### Your objective
Reply only with how many lines of the listing below hold the word "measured".

- Opening Delimiter -

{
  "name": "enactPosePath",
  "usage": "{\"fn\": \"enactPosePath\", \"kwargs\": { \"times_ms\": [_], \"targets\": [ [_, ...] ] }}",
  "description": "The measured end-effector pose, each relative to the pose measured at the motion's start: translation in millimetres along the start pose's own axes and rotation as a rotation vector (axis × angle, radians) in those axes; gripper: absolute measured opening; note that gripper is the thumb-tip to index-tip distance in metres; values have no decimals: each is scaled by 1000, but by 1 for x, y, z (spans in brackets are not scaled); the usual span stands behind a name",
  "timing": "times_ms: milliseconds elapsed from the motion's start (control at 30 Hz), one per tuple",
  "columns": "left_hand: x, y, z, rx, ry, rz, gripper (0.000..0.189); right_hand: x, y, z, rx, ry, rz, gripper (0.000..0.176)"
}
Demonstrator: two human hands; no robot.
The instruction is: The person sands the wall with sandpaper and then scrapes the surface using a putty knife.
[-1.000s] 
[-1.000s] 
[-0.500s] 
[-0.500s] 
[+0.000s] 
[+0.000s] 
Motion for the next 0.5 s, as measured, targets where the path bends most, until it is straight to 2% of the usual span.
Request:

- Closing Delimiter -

### Answer box
2